Nel mese di giugno inizia la prima delle quattro battaglie che nel 1915 si svolgeranno sull’Isonzo, dove, in questo primo anno di guerra, moriranno complessivamente 62.000 soldati italiani, pari a un quarto di tutte le forze mobilitate.
Nel corso del conflitto, sull’Isonzo e sul Carso si svolsero dodici grandi battaglie tra l’esercito italiano e quello austroungarico, nelle quali si compendia gran parte della Prima guerra mondiale sul fronte italiano.
Il cane sanitario – chiamato all’inizio del secolo scorso anche cane “ambulanza” o cane “infermiere” – accompagnava i barellanti e cercava attorno al conduttore in un raggio di 200 metri, un’operazione che andava fatta di notte e in silenzio. Quando il cane trovava un ferito, riportava un oggetto appartenente al soldato oppure abbaiava in maniera soffocata, facendo capire che la ricerca era andata a buon fine. A quel punto tornava dal conduttore che gli metteva il guinzaglio per essere condotto dal soldato ferito. I tedeschi predisponevano nella divisa un pezzo di stoffa che, in caso di ritrovamento, il cane strappava consegnandolo al conducente cinofilo.

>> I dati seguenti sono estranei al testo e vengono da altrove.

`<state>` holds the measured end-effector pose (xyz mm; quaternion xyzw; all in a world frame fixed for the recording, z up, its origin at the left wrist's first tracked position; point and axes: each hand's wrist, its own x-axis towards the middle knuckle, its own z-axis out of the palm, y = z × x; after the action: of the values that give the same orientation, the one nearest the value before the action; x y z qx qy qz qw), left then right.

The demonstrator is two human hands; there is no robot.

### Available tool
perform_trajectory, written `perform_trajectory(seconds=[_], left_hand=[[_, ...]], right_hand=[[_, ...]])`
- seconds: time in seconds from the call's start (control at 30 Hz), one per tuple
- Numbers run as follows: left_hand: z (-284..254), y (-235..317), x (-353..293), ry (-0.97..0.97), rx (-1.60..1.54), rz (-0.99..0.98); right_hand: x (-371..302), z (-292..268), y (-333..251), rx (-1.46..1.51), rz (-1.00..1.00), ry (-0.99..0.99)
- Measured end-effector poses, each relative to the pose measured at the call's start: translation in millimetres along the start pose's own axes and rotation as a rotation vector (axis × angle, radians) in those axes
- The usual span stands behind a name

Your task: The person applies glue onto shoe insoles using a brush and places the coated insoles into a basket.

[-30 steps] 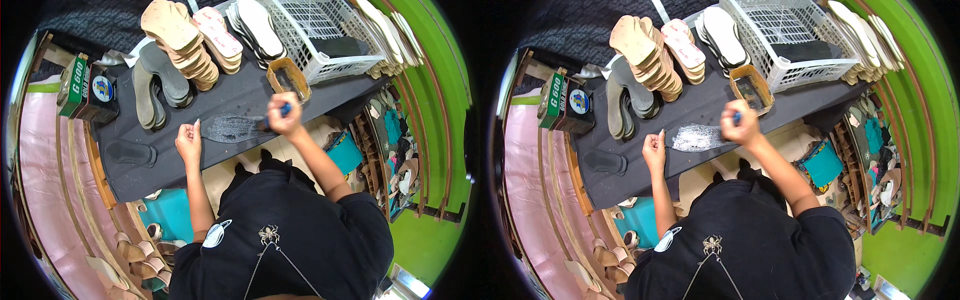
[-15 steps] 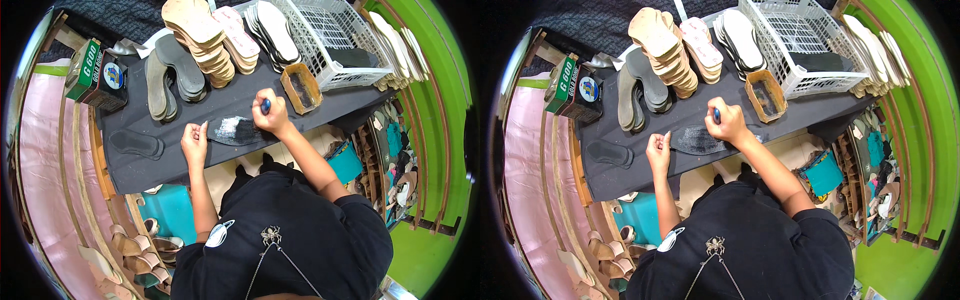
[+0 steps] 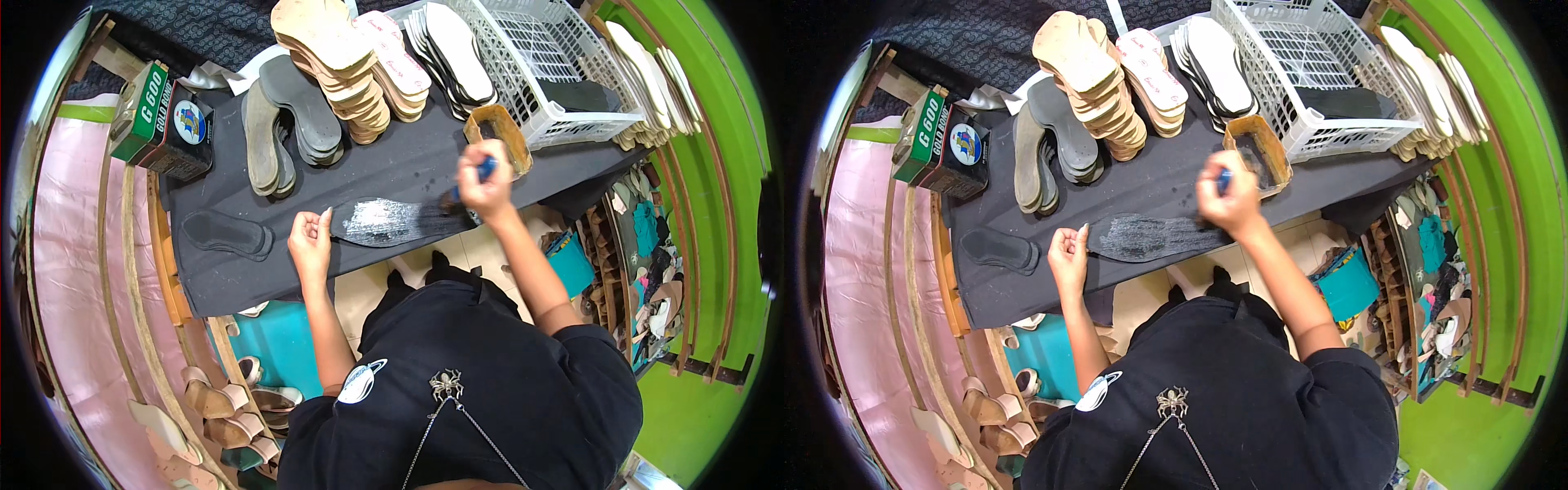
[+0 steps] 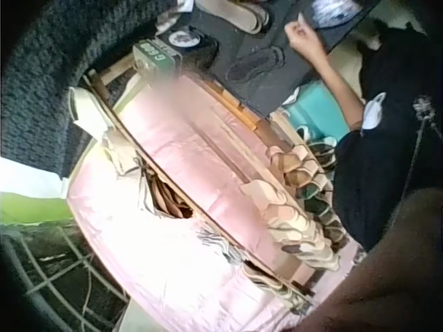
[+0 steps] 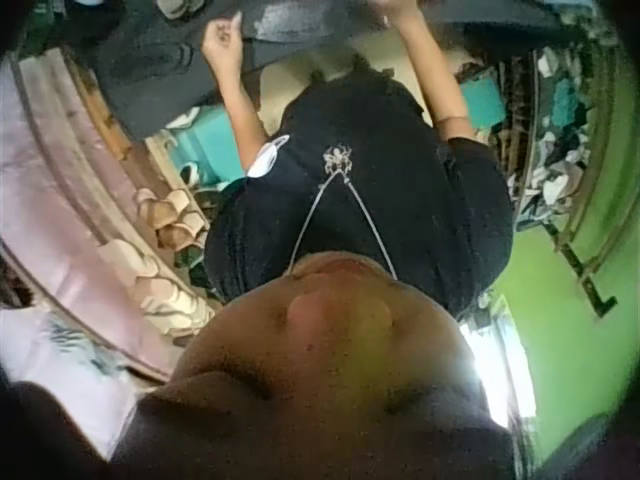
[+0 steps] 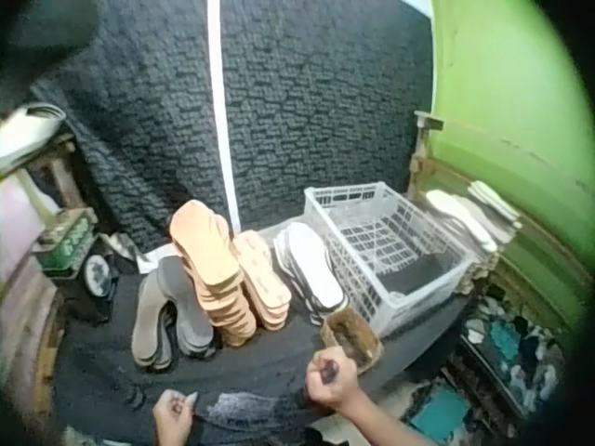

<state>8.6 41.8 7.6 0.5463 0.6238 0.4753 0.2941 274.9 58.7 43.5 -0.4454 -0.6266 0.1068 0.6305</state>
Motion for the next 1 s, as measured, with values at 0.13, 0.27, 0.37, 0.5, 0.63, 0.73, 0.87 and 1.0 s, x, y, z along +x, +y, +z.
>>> perform_trajectory(seconds=[0.13,0.27,0.37,0.5,0.63,0.73,0.87,1.0], left_hand=[[-4.9,-3.4,0.1,-0.018,0.015,-0.007],[-7.7,-7.3,-1.0,-0.002,0.018,0.0],[-9.7,0.2,1.3,0.013,0.047,0.004],[-10.6,-1.9,2.9,-0.005,0.08,0.042],[-7.4,-1.1,3.7,-0.015,0.115,0.072],[-8.3,-0.4,6.3,-0.025,0.105,0.062],[-14.6,-7.6,7.4,-0.038,0.107,0.069],[-12.7,-4.9,9.7,-0.058,0.097,0.105]], right_hand=[[3.0,44.2,-16.7,-0.002,-0.044,-0.176],[-4.3,16.2,5.2,0.053,0.047,-0.005],[-9.4,-19.9,12.4,0.206,0.181,0.135],[-8.8,-31.0,11.0,-0.168,0.036,0.027],[-1.1,22.0,-8.8,-0.057,-0.144,0.04],[-8.3,22.8,-4.2,-0.091,-0.042,-0.029],[-20.8,-26.4,13.7,-0.01,0.138,0.177],[-21.0,-44.1,9.8,-0.107,0.086,0.176]])
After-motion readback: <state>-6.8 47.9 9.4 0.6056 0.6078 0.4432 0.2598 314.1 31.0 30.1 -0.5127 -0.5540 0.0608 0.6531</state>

Alcuni di questi cani furono anche in grado di salvare i soldati feriti trascinandoli fino alle proprie linee: il ferito poteva, infatti, attaccarsi a un corto guinzaglio collegato all’imbragatura e farsi trascinare. Prusco, un cane della Croce Rossa francese in un solo giorno salvò oltre 100 soldati feriti, alcuni dei quali trascinandoli di peso.
La veterinaria militare italiana (che nel periodo di massimo impegno contò ben 2800 ufficiali mobilitati, di cui 2600 provenienti dal congedo) dichiarò 600mila interventi chirurgici su quadrupedi feriti o ammalati e 260mila ricoveri. La contabilità dei decessi registrò, invece, 76.000 perdite complessive e tra queste vittime ci sono naturalmente anche i cani.
Ma come si arrivò all’arruolamento dei cani nella Sanità militare e nella Croce Rossa?
Tra la fine dell’Ottocento e i primi anni del Novecento, l’attenzione di alcuni eserciti europei (Germania, Austria, Francia, Gran Bretagna, Italia,) si riversò sui “dispersi” nelle guerre che erano state combattute nei decenni precedenti: il numero elevato di soldati, probabilmente solo feriti, che nessuno aveva potuto scoprire e soccorrere, spinse alcuni ufficiali a proporre come soluzione al problema l’impiego dei cani. Centri di selezione e addestramento nacquero anche in Italia: agli inizi del Novecento una commissione dell’esercito italiano venne inviata al monastero valdostano sul Mont-Joix per vedere come venivano addestrati i cani dell’Ospizio di San Bernardo. Su indicazione di questa commissione venne acquistato un certo numero di Collie: dalla scuola romana – dopo un paio di prove importanti vicino a Quero (Bl) – partiranno alla volta di Corea, Manciuria e Siberia i cani che – insieme a quelli provenienti da Austria, Olanda, Spagna e Svezia – , per la prima volta nella storia, saranno impiegati in guerra come cani infermieri.
E i cani infermieri erano diversi dal “cane da guerra” che gli eserciti utilizzavano nel servizio di sentinella, di portaordini, di esploratore o per traino. In “The Outlook” pubblicato nel 1907, W.G.Fitzgerald a proposito del cane sanitario scrive: “che non fosse sicuro utilizzare un cane per un lavoro diverso era stato visto nelle ultime grandi manovre tedesche, quando ad un cane ambulanza era stato affidato un messaggio e lui, dopo aver trovato un uomo ferito sul serio per essere stato disarcionato e calpestato in una carica di cavalleria, gli rimase pateticamente vicino, dimenticando completamente il vero compito per cui era stato mandato!”
Per l’esercito italiano, comunque, il cane sanitario – come il cane “staffetta” o “messaggero”- resterà poco più di una sperimentazione, perchè l’Italia, “si dedicò quasi esclusivamente all’uso di cani da traino” (F. Torresan, “Un messaggio dal fronte:il cane staffetta nella prima guerra mondiale”, in K9 Uomini e cani).